• _ACTIVITY_
What lines of the data hold the string "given"? Copy them all.

• _AVAILABLE DATA_
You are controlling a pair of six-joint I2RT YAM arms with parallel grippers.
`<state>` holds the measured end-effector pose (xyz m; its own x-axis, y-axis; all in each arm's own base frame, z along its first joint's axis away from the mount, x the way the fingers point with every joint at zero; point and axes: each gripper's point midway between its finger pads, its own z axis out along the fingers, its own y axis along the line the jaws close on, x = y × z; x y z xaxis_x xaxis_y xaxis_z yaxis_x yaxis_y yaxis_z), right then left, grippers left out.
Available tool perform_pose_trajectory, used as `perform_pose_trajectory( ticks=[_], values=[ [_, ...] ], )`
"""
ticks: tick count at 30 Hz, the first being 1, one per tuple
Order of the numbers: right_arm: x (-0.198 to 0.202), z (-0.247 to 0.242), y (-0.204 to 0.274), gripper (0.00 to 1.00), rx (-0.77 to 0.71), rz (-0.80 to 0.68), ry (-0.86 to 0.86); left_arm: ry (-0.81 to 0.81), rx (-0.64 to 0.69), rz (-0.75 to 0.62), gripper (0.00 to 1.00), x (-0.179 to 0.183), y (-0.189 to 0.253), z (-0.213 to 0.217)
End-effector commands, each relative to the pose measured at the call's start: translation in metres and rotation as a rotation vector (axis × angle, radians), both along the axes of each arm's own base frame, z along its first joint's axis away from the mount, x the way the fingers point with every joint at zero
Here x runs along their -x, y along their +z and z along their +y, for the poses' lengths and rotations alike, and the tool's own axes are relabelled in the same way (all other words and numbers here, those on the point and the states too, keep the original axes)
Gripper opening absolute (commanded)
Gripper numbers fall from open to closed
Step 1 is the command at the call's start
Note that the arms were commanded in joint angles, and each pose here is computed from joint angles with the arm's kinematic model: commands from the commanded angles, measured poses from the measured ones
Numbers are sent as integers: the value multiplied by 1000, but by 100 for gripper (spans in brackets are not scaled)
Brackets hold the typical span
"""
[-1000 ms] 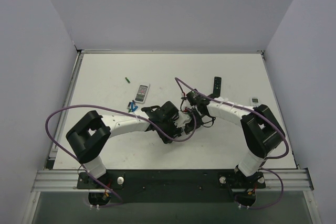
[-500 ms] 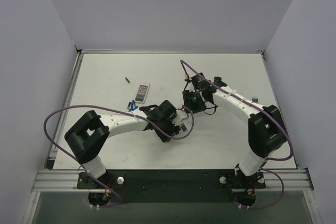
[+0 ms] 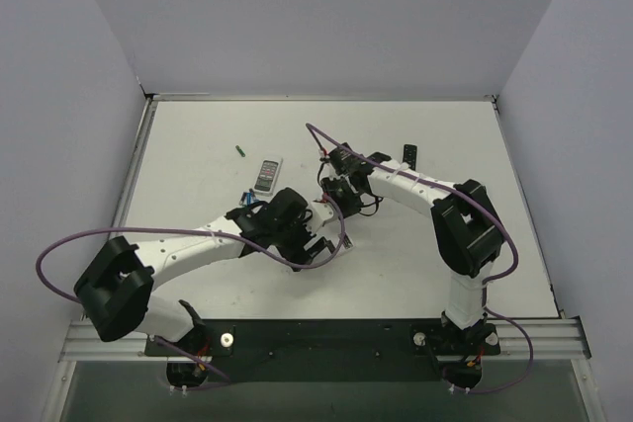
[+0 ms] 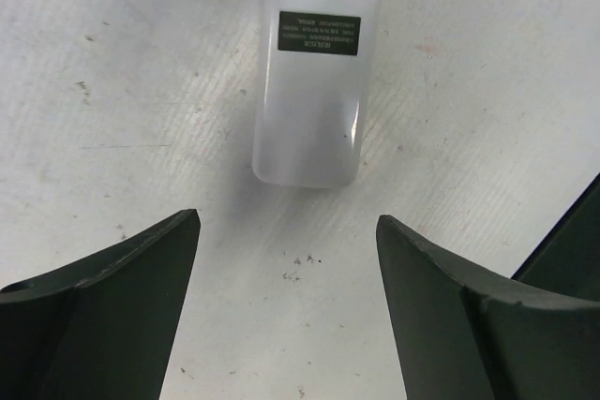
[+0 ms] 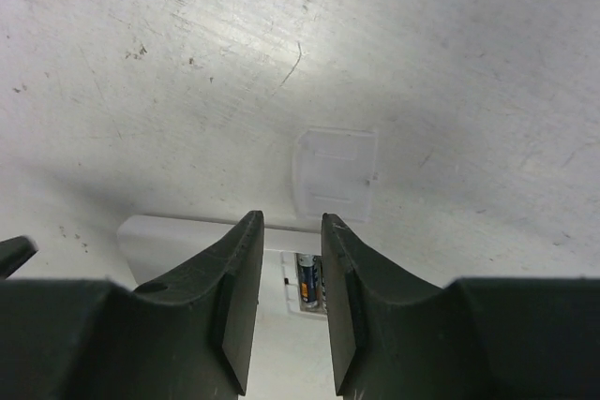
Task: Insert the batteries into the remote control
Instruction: Pick up the battery cover at the center of the board.
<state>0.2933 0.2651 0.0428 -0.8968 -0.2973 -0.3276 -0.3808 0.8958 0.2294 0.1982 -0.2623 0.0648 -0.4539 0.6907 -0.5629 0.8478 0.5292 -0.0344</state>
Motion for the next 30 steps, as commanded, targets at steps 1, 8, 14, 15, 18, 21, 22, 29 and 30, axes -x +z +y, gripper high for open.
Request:
perform_pose_trajectory(
  ticks=[1, 8, 14, 15, 18, 21, 22, 29, 30],
  values=[
    [-3, 9, -2, 26, 44, -12, -33, 31, 173, -115, 87, -15, 46, -4],
    [-8, 11, -20, 21, 114, -11, -74, 182, 315, -249, 87, -29, 92, 19],
    [-9, 7, -35, 14, 176, -6, -95, 321, 459, -320, 87, -30, 120, 36],
    [-8, 6, -36, 13, 181, -4, -97, 352, 477, -334, 87, -30, 122, 41],
    [-8, 8, -30, 0, 167, -5, -94, 386, 524, -363, 87, -30, 131, 46],
    [-8, 16, -8, 0, 99, -20, -76, 395, 579, -393, 87, -31, 143, 46],
    [-8, 19, 7, 0, 60, -36, -72, 393, 591, -398, 87, -30, 143, 46],
    [0, 40, 102, 0, -321, -34, -23, 298, 742, -552, 91, -28, 178, 41],
    [0, 42, 115, 0, -371, -41, -17, 261, 768, -619, 91, -27, 191, 41]
  ],
)
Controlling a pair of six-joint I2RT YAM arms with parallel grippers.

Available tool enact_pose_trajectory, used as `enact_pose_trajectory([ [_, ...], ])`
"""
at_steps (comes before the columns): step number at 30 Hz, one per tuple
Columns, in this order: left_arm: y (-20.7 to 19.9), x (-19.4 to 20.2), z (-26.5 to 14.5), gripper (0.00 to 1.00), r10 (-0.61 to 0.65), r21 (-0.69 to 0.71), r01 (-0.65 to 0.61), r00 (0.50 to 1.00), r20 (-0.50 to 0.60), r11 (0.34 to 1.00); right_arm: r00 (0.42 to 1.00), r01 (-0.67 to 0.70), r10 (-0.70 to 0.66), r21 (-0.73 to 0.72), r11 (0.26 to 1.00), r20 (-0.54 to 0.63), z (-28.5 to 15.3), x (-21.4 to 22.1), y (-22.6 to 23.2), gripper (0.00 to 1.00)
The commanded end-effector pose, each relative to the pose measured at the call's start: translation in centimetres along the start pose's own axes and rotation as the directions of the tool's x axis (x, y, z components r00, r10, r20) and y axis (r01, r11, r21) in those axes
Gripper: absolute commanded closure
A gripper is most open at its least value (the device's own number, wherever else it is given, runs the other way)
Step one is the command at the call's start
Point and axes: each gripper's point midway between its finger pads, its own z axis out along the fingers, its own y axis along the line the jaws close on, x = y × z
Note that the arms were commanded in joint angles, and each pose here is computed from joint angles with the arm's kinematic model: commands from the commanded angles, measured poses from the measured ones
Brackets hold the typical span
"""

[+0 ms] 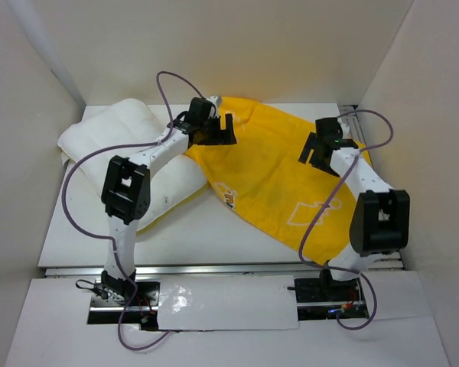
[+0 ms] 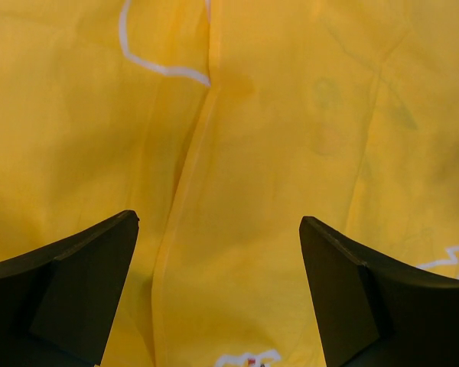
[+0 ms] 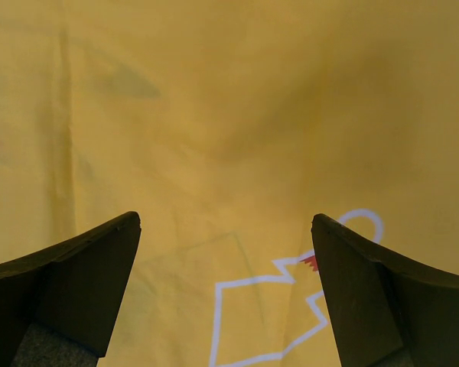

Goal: Put the pillow into the pillowcase

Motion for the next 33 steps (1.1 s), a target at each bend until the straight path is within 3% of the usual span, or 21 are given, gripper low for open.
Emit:
enact_pose_trajectory([
  [1,-0.1,-2.8,1.3,0.0,0.003,-0.001,-0.003,0.998,0.06,1.0,0.986,0.116,-0.114,0.007,0.993,-0.123,1.9,4.1,1.8,0.0],
  [7,-0.7,0.2,3.9,0.0,-0.001,-0.002,0.001,0.999,-0.036,1.0,0.977,0.129,-0.132,-0.034,0.991,-0.168,4.3,8.0,2.6,0.0],
  [17,-0.3,3.2,4.4,0.01,-0.009,-0.058,0.004,0.997,-0.082,0.998,0.961,0.101,-0.092,0.024,0.995,-0.26,7.6,12.8,0.6,0.02],
  [20,-0.1,3.7,4.5,0.01,-0.02,-0.064,0.014,0.996,-0.092,0.998,0.96,0.073,-0.055,0.054,0.996,-0.276,8.1,13.4,-0.7,0.17],
  [21,-0.1,3.8,4.5,0.01,-0.02,-0.064,0.014,0.996,-0.092,0.998,0.959,0.043,-0.019,0.078,0.996,-0.282,8.4,13.4,-1.6,0.52],
  [22,-0.1,3.8,4.5,0.01,-0.02,-0.064,0.014,0.996,-0.092,0.998,0.96,0.022,0.004,0.09,0.996,-0.28,8.5,13.2,-2.0,0.72],
  [24,0.0,4.1,4.6,0.03,-0.03,-0.069,0.023,0.995,-0.099,0.997,0.963,-0.013,0.046,0.126,0.992,-0.266,8.8,12.0,-3.4,0.94],
  [25,-0.2,4.2,4.5,0.04,-0.031,-0.058,0.025,0.994,-0.105,0.998,0.964,-0.02,0.057,0.144,0.989,-0.259,8.9,11.8,-3.9,1.0],
  [30,-0.7,8.2,4.9,0.17,-0.031,-0.013,0.028,0.979,-0.201,1.0,0.978,-0.011,0.058,0.224,0.975,-0.203,9.1,8.7,-6.3,1.0],
  [33,-2.0,10.8,4.3,0.39,-0.02,0.038,0.031,0.965,-0.263,0.999,0.987,0.01,0.041,0.312,0.95,-0.157,8.9,6.1,-8.5,1.0],
])
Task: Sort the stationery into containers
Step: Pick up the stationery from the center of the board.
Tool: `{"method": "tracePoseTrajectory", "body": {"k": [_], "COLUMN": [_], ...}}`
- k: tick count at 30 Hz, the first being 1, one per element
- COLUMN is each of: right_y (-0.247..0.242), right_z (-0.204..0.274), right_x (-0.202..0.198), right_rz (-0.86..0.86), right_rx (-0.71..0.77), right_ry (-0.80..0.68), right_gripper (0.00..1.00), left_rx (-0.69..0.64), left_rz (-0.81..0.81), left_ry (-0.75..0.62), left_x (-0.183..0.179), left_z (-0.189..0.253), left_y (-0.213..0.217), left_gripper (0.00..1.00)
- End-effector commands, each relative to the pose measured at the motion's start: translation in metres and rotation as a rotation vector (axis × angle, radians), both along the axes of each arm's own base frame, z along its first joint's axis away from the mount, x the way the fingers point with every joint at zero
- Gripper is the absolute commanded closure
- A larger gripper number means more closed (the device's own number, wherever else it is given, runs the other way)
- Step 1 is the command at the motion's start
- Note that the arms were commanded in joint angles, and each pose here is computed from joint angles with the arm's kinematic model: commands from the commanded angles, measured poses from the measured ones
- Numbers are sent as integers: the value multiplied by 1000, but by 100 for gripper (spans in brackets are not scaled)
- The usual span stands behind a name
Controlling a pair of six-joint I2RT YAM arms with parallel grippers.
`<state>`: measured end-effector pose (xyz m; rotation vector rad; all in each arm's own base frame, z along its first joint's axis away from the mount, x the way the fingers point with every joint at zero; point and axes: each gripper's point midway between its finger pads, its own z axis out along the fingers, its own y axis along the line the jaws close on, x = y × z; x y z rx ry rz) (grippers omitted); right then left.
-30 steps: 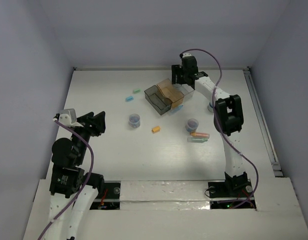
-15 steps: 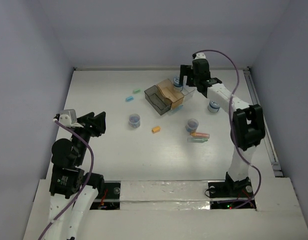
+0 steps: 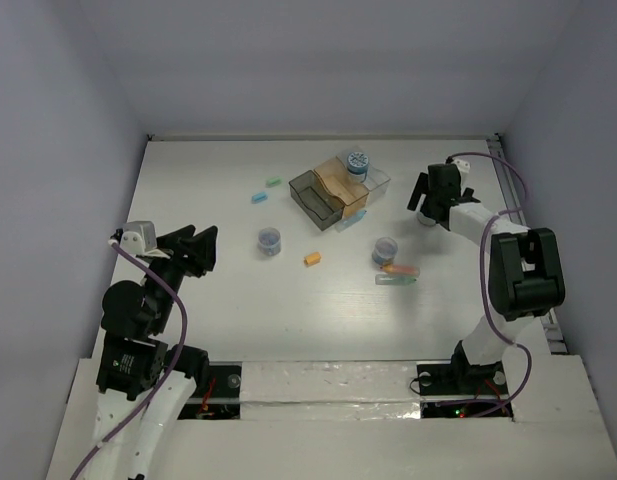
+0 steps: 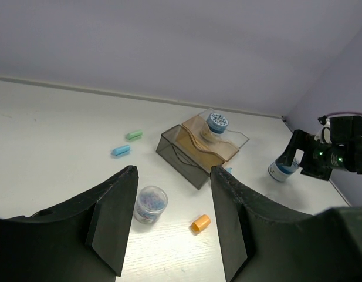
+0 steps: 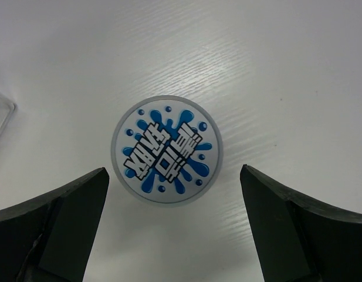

• _RESPONSE AREA_
A gripper is most open at its least value (the device's own number, wherever else it is given, runs the other way)
Motion for the next 33 steps (1.1 s), a target at each bend until the straight path is within 3% of the usual span, or 21 are given, gripper low for open.
- A larger gripper number means more closed (the device's own number, wherever else it is given, runs the other way)

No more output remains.